EXERCISE DESCRIPTION: Your answer must be the lines from the first record through the line that contains "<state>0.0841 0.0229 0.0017", copied exactly and without any pictures.

*** Begin section ***

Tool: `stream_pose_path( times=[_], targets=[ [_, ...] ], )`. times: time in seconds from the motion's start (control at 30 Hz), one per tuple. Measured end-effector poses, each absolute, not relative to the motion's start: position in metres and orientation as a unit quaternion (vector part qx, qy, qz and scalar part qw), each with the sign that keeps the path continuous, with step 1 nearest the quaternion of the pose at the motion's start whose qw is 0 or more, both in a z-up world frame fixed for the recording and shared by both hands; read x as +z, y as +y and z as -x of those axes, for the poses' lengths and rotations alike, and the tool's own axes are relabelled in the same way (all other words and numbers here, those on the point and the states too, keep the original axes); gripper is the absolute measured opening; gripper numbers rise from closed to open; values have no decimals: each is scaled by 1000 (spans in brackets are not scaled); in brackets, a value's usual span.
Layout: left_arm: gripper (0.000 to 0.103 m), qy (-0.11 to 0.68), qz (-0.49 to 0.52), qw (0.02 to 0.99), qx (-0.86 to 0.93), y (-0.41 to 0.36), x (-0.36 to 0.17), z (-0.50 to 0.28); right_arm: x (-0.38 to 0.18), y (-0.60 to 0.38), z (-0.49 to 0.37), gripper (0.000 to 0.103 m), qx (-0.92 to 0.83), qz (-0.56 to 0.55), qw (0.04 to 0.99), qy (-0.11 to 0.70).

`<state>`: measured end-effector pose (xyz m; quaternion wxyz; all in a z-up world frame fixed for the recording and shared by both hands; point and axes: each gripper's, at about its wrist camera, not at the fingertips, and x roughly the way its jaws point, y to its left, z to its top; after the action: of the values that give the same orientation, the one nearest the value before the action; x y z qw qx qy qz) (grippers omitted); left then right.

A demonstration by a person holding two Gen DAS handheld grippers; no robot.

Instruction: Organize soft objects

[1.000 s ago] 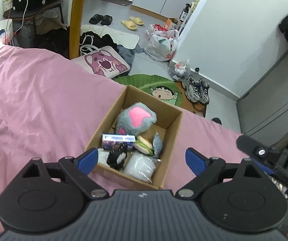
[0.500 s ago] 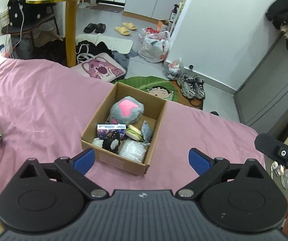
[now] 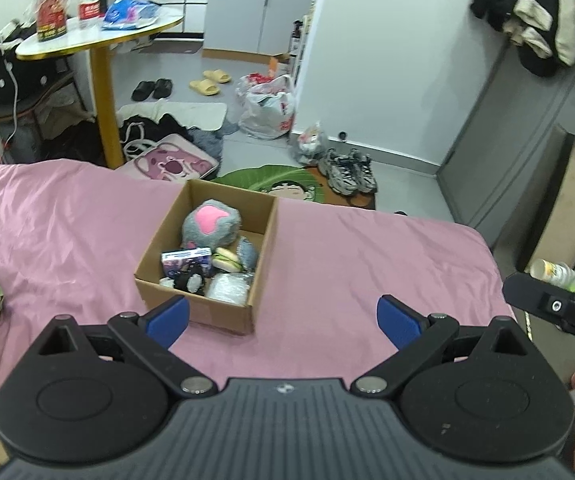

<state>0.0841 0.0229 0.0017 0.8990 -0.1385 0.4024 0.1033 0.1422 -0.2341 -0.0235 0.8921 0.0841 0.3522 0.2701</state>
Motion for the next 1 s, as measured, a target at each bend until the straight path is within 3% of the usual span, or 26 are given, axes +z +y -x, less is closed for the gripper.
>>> stream_pose_path(
  times=[0.3,1.0],
  targets=[
    [99,397,110,908,80,-10,6,-63,-18,-262,-111,103,240,-27,902,358],
    [100,377,73,922,49,-42,11,-13,-29,-298,-58,103,166,-22,920,354]
  ],
)
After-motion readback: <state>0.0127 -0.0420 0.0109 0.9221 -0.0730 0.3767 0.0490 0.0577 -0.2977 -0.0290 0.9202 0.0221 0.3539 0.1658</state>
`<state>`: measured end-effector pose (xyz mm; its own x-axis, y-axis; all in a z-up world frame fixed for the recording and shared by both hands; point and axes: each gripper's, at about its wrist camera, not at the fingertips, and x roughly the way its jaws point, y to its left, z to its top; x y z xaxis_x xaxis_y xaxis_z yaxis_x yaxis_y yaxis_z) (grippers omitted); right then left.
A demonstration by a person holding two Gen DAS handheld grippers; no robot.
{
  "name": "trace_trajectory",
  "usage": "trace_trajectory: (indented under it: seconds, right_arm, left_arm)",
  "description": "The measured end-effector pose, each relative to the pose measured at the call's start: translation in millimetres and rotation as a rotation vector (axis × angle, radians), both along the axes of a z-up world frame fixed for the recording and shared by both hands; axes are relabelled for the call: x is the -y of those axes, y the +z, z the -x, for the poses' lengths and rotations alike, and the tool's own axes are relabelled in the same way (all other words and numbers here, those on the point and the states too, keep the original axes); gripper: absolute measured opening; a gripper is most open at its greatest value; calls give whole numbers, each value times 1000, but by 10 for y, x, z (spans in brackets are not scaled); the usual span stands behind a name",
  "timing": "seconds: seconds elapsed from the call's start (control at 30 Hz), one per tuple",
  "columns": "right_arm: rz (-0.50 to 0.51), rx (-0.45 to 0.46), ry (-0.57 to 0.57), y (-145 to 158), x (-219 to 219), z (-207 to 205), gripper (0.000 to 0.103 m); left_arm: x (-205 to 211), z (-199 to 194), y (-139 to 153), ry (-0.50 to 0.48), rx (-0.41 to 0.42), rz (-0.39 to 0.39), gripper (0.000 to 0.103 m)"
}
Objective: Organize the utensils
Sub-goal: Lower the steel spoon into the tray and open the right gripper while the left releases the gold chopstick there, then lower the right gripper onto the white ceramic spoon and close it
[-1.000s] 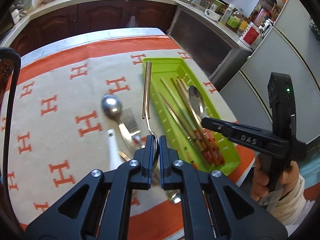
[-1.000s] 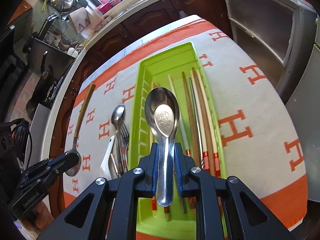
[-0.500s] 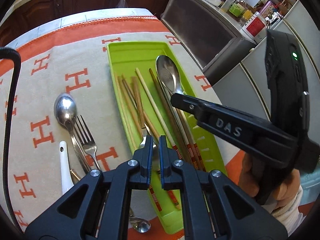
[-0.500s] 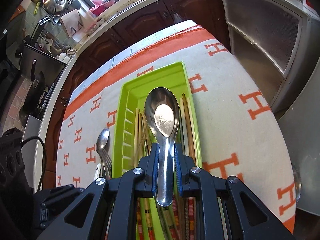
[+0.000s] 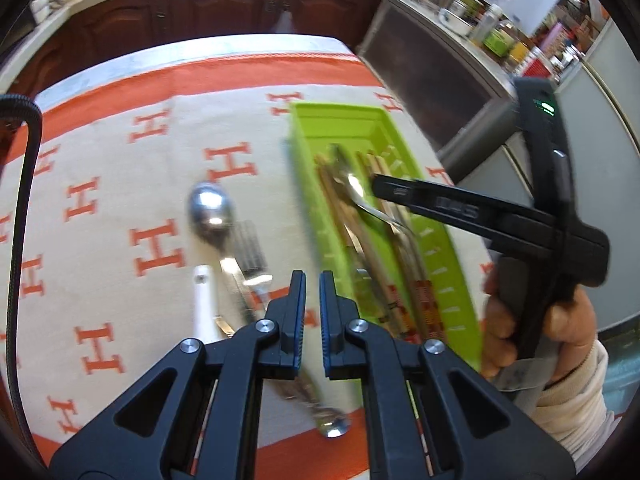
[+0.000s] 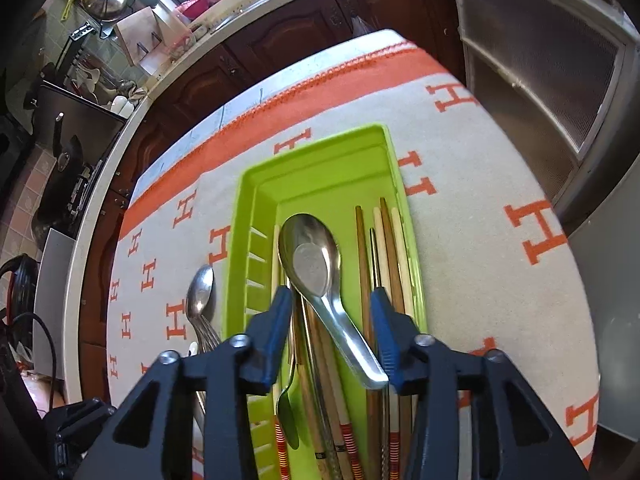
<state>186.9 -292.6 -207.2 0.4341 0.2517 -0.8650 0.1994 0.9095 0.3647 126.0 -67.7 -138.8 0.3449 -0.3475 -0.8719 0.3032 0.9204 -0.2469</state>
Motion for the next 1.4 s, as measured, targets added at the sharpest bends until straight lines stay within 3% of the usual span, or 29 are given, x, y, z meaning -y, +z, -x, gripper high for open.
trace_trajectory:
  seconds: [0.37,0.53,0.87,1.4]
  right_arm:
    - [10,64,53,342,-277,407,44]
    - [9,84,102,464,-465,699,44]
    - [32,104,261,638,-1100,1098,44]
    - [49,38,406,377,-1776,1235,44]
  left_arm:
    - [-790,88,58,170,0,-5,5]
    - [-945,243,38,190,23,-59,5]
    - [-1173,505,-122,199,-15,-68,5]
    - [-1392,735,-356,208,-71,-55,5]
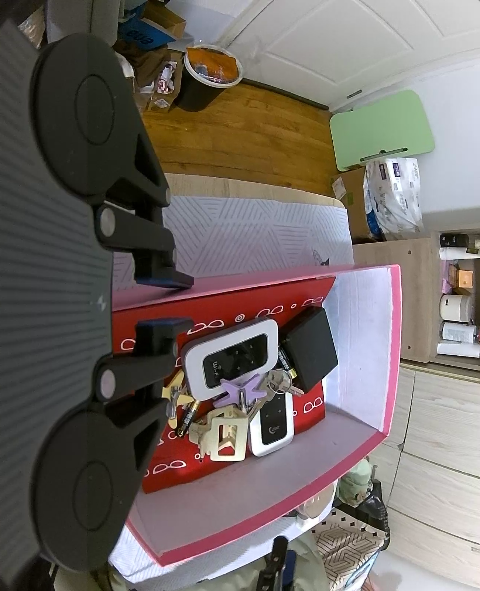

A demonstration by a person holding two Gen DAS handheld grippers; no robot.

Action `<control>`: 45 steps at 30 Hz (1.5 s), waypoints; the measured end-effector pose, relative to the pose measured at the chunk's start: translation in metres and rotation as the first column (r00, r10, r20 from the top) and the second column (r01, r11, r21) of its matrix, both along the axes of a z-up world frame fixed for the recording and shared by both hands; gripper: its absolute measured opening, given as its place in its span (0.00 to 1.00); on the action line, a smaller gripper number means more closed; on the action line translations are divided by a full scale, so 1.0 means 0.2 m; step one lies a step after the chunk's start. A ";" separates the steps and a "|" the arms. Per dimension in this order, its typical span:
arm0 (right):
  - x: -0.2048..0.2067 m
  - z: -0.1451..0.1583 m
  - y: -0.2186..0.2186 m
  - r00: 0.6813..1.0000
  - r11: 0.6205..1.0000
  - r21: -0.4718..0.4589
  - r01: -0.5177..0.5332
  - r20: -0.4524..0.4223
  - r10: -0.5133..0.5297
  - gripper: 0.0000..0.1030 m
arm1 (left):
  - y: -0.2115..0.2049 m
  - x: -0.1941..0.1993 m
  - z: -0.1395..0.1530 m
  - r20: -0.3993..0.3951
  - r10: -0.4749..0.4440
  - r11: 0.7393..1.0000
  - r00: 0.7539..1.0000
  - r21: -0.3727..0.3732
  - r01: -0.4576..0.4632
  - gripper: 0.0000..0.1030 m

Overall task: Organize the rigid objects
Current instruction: 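Grasp the beige round power bank with the right gripper, then carry the beige power bank into the pink box and release it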

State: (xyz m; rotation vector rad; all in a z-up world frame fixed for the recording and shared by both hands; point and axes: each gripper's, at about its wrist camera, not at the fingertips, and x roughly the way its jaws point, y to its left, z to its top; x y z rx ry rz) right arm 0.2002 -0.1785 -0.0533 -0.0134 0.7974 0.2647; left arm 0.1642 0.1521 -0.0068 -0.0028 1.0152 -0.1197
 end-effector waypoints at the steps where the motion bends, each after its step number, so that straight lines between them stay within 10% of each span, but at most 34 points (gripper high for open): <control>1: 0.02 -0.01 0.00 1.000 1.000 -0.010 -0.004 0.006 0.004 0.72 | 0.00 0.00 0.00 -0.002 -0.002 1.000 1.000 0.006 0.002 0.14; 13: 0.27 -0.08 0.08 0.991 0.975 -0.222 -0.012 0.129 0.041 0.73 | -0.02 0.00 0.01 -0.008 -0.010 1.000 1.000 0.027 0.011 0.14; 28: 0.47 -0.22 0.10 0.992 0.974 -0.190 -0.122 0.007 0.126 0.83 | -0.01 0.01 0.01 -0.015 -0.011 1.000 1.000 0.013 0.011 0.14; 45: 0.07 0.12 0.22 0.946 0.975 0.003 -0.221 0.245 0.214 0.75 | -0.01 0.01 0.00 -0.016 0.020 1.000 1.000 0.003 -0.020 0.14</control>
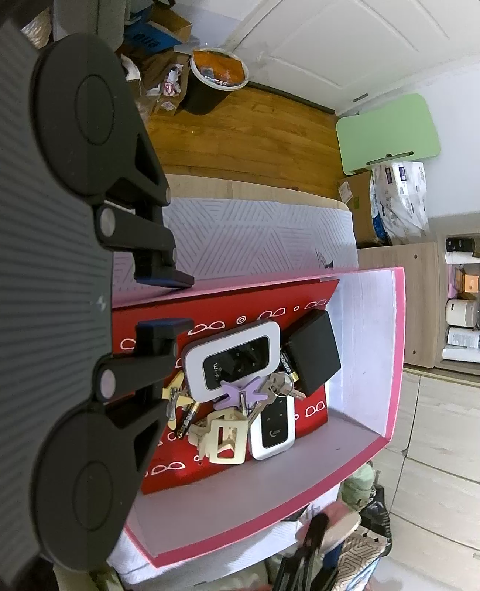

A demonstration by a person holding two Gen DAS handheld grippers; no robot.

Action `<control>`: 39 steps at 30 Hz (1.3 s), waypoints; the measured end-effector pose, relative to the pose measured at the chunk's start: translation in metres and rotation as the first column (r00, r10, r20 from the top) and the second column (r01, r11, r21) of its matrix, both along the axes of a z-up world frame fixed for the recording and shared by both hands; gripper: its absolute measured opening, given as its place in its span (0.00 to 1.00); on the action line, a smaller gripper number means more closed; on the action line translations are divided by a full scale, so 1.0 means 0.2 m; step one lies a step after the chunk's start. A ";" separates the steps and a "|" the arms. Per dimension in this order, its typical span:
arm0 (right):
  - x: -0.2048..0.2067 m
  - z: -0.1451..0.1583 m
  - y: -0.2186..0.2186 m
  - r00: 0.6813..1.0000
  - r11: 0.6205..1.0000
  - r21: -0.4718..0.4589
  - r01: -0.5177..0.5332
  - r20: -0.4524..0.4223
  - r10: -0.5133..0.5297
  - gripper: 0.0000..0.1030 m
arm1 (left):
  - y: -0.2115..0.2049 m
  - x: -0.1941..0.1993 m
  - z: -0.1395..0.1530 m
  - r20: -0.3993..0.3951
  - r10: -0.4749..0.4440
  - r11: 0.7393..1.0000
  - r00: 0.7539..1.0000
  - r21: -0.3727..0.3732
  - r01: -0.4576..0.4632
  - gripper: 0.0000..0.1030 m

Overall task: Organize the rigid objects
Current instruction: 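Carry the beige power bank into the pink box and release it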

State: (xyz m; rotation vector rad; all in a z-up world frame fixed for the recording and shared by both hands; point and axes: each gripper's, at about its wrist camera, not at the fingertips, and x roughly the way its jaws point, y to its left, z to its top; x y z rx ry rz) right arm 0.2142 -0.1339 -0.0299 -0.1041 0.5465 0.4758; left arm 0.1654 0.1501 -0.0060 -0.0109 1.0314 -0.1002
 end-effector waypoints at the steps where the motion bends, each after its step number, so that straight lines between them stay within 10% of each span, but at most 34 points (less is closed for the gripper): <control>1: -0.03 0.04 0.02 1.000 1.000 0.018 -0.020 0.010 0.020 0.75 | 0.00 0.00 0.00 0.004 0.001 1.000 1.000 0.001 -0.001 0.14; 7: -0.19 0.17 0.15 0.984 0.982 0.072 -0.176 0.040 0.173 0.76 | 0.01 -0.01 0.00 0.010 0.005 1.000 1.000 -0.006 -0.005 0.15; 15: -0.18 0.22 0.35 0.904 0.875 0.335 -0.349 -0.128 0.409 0.76 | 0.03 -0.01 0.00 0.011 0.002 1.000 1.000 -0.028 -0.001 0.15; 28: -0.11 -0.01 0.86 0.783 0.920 0.098 -0.381 -0.494 0.377 0.76 | 0.07 0.00 0.00 0.007 0.022 0.996 1.000 -0.086 -0.021 0.15; 39: -0.06 -0.11 0.98 0.710 0.922 0.208 -0.328 -0.589 0.386 0.76 | 0.08 0.00 -0.01 0.005 0.027 0.994 1.000 -0.105 -0.026 0.15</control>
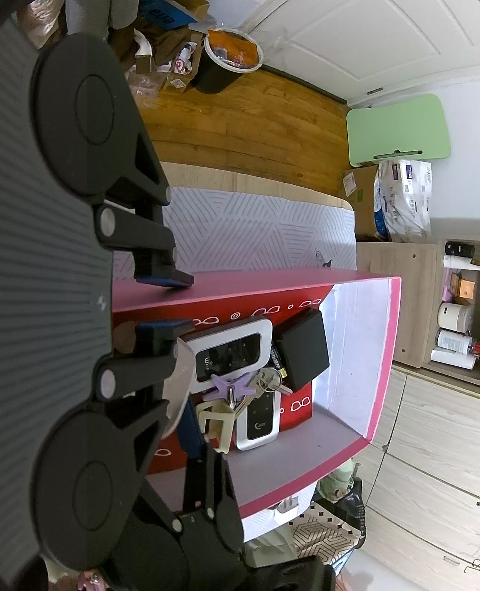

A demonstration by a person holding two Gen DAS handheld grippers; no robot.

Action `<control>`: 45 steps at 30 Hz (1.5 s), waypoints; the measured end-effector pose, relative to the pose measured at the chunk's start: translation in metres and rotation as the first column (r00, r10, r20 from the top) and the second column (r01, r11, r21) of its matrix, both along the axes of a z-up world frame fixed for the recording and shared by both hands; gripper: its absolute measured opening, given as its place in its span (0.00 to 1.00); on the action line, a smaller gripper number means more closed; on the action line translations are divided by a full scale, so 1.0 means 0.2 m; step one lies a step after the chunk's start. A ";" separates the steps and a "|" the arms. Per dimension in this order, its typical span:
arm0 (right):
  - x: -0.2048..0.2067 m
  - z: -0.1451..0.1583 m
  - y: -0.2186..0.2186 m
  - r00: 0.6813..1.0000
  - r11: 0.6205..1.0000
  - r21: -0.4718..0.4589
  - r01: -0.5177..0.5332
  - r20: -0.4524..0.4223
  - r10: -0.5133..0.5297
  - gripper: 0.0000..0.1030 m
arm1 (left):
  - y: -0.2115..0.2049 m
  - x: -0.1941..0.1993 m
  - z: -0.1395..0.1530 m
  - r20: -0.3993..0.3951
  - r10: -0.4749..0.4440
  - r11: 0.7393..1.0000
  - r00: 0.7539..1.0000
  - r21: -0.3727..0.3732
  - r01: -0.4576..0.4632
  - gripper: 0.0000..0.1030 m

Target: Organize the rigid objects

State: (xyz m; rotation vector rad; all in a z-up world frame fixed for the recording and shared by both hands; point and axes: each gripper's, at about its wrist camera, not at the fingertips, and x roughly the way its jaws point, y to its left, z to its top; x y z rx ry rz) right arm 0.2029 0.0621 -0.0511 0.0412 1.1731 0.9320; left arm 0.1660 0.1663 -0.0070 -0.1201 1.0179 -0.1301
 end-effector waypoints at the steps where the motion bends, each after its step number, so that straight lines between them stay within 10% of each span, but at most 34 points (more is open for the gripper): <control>1: 0.00 0.00 0.00 1.000 1.000 0.002 0.000 -0.004 0.000 0.77 | 0.00 0.00 0.00 0.000 0.000 1.000 1.000 -0.002 0.000 0.15; 14: -0.05 0.18 -0.26 0.985 0.990 0.088 0.110 0.122 -0.120 0.79 | 0.00 0.01 0.01 0.002 0.000 1.000 1.000 0.004 0.000 0.15; 23: -0.08 0.31 -0.80 0.870 0.916 0.092 0.389 0.290 -0.399 0.79 | -0.02 0.01 0.01 0.006 0.001 1.000 1.000 0.018 -0.001 0.15; 31: -0.11 0.17 -1.15 0.742 0.804 0.001 0.595 0.383 -0.550 0.79 | -0.03 0.00 0.00 0.002 0.002 0.999 1.000 0.036 -0.002 0.15; 45: 0.12 -0.16 -1.24 0.733 0.780 -0.137 0.611 0.471 -0.491 0.79 | -0.04 0.01 0.00 -0.004 0.004 0.999 1.000 0.046 -0.004 0.15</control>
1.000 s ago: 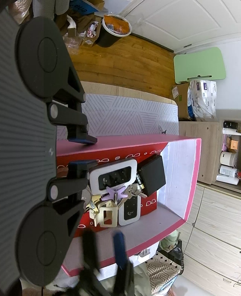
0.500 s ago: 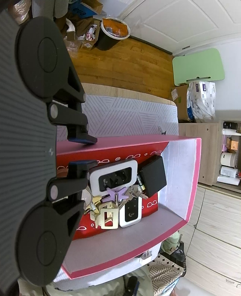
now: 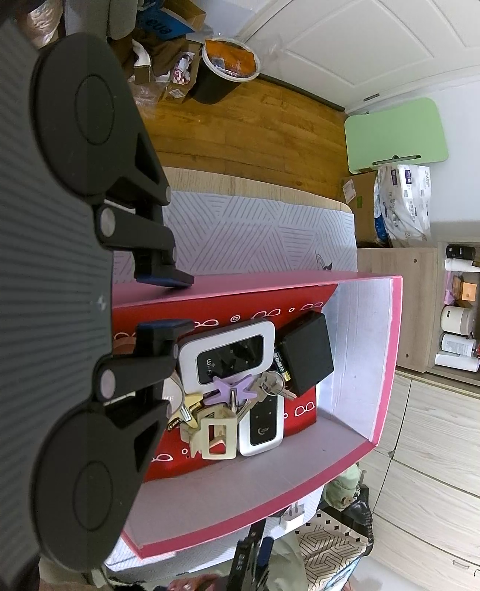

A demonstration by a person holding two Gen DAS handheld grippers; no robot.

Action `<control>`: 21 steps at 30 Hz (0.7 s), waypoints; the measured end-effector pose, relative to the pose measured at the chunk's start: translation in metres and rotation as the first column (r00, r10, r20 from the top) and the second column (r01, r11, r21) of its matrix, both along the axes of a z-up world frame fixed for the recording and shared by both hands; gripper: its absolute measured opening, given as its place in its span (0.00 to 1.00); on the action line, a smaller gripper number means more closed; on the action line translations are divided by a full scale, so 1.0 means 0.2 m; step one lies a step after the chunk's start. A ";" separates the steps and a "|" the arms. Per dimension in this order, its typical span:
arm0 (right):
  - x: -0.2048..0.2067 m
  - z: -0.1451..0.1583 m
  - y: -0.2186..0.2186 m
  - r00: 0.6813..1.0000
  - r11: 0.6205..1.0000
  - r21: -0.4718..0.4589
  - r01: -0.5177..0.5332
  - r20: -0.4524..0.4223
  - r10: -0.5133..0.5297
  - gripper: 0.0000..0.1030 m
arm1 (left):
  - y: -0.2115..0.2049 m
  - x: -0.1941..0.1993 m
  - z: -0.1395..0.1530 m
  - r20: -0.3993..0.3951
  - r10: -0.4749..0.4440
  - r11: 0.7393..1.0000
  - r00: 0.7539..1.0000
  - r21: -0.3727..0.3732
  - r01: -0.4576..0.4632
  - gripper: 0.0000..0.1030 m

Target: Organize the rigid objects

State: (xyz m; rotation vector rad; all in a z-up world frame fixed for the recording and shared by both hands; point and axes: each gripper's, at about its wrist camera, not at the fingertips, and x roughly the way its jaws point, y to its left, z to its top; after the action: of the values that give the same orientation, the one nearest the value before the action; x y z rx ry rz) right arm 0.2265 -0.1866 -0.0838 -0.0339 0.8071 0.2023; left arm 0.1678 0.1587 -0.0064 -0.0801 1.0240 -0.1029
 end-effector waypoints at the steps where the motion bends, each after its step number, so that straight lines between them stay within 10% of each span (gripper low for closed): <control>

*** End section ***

ANSWER FOR THIS EXERCISE:
Tool: `stream_pose_path( times=[_], targets=[ [_, ...] ], )`. times: time in seconds from the motion's start (control at 30 Hz), one per tuple. Measured end-effector poses, each absolute, not relative to the motion's start: position in metres and orientation as a unit quaternion (vector part qx, qy, qz and scalar part qw), each with the sign that keeps the path continuous, with step 1 nearest the quaternion of the pose at the motion's start whose qw is 0 or more, both in a z-up world frame fixed for the recording and shared by both hands; read x as +z, y as +y and z as -x of those axes, for the poses' lengths and rotations alike, and the tool's own axes are relabelled in the same way (all other words and numbers here, those on the point and the states too, keep the original axes); gripper is the absolute measured opening; gripper numbers rise from closed to open; values have no decimals: each is scaled by 1000 (spans in brackets are not scaled); in brackets, a value's usual span.
Layout: left_arm: gripper (0.000 to 0.103 m), qy (-0.11 to 0.68), qz (-0.49 to 0.52), qw (0.02 to 0.99), qx (-0.86 to 0.93), y (-0.41 to 0.36), x (-0.36 to 0.17), z (-0.50 to 0.28); right_arm: x (-0.38 to 0.18), y (-0.60 to 0.38), z (-0.49 to 0.37), gripper (0.000 to 0.103 m), qx (-0.92 to 0.83), qz (-0.56 to 0.55), qw (0.04 to 0.99), qy (-0.11 to 0.70).

`<state>`: measured end-effector pose (xyz m; quaternion wxyz; all in a z-up world frame fixed for the recording and shared by both hands; point and axes: each gripper's, at about its wrist camera, not at the fingertips, and x roughly the way its jaws point, y to its left, z to its top; after the action: of the values that give the same orientation, the one nearest the value before the action; x y z qw qx qy qz) (grippers omitted); left then right.

A demonstration by a person holding two Gen DAS handheld grippers; no robot.

Instruction: Organize soft objects

[1.000 s ago] 
[0.500 s ago] 
[now] 

<state>0.0841 0.0229 0.0017 0.8990 -0.1385 0.4024 0.1033 0.1422 -0.2341 -0.0235 0.8921 0.0841 0.3522 0.2701</state>

An answer has been given, and the exercise is complete.